Exercise
Report the number of lines in the data below that hold "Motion", without any other words.

Information supplied
......
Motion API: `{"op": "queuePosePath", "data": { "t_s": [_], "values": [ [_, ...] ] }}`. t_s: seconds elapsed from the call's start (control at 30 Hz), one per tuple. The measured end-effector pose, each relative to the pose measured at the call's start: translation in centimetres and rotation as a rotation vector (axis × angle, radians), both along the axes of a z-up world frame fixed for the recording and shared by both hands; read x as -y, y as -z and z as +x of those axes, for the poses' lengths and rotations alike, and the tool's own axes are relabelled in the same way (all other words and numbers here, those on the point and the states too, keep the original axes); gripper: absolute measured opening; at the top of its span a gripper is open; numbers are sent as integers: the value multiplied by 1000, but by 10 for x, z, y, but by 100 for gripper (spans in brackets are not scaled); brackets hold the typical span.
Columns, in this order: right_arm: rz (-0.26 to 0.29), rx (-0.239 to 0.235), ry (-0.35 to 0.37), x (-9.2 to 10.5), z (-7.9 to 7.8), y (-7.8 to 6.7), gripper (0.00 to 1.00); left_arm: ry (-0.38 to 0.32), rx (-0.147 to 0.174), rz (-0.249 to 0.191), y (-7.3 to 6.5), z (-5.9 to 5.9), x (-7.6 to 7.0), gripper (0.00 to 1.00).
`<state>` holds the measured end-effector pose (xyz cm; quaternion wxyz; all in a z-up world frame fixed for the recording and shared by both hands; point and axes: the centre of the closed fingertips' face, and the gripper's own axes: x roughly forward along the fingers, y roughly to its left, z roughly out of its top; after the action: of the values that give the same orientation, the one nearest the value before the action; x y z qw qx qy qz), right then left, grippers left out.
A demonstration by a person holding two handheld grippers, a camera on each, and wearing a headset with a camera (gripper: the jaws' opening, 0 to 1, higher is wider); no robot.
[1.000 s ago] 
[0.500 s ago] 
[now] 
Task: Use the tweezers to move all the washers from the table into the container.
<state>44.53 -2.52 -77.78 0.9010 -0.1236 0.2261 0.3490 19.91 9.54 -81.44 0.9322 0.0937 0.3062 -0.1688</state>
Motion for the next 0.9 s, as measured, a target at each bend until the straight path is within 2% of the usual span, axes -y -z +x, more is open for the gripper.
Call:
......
Task solution
2